_Task directions_.
Print nothing but the lines below starting at the line that holds "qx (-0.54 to" and ending at the line that holds "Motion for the", including both, each exactly as written.

** Source material follows **

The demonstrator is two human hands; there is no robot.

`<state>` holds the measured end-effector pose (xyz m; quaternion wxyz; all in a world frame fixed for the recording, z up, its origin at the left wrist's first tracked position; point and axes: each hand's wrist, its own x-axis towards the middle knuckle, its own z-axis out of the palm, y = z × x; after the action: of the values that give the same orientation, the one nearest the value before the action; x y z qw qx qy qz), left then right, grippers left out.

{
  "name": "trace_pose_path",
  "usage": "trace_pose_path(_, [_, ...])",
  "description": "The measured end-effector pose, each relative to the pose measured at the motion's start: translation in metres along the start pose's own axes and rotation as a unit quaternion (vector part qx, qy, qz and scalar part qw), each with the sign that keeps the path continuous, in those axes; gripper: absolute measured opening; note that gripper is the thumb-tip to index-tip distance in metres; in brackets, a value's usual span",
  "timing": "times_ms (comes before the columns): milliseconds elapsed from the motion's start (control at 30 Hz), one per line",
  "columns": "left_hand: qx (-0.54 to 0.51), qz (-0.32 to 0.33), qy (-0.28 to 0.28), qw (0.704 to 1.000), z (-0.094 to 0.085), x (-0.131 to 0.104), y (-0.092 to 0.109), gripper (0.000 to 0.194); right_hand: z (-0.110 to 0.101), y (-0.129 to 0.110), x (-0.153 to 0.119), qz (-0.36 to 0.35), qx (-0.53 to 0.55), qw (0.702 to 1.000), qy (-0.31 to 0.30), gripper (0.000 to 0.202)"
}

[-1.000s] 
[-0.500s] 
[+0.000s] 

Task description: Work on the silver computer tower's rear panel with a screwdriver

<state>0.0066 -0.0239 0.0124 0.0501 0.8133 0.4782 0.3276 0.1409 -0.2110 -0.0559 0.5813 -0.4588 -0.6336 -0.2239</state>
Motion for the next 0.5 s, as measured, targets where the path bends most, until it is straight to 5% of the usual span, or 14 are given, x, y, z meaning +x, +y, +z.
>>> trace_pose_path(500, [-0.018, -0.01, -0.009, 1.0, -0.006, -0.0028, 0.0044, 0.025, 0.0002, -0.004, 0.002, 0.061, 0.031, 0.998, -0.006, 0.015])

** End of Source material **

_Solved problem_.
  "columns": "left_hand: qx (-0.54 to 0.51), qz (-0.32 to 0.33), qy (-0.28 to 0.28), qw (0.704 to 1.000), z (-0.094 to 0.085), x (-0.131 to 0.104), y (-0.092 to 0.109), gripper (0.000 to 0.194); right_hand: z (-0.110 to 0.101), y (-0.129 to 0.110), x (-0.153 to 0.119), qz (-0.36 to 0.35), qx (-0.53 to 0.55), qw (0.702 to 1.000), qy (-0.31 to 0.30), gripper (0.000 to 0.202)"
}

[-1.000s] 
[-0.500s] 
[+0.000s] 

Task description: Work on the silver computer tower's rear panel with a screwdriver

<state>0.0066 -0.0239 0.0124 0.0501 0.8133 0.4782 0.3276 0.1409 -0.2110 -0.0559 0.5813 -0.4588 -0.6336 -0.2239</state>
Motion for the next 0.5 s, as measured, targets where the path bends most, until it is straight to 5% of the usual span, or 14 are given, x, y, z meaning +x, +y, +z.

No additional output will be generated.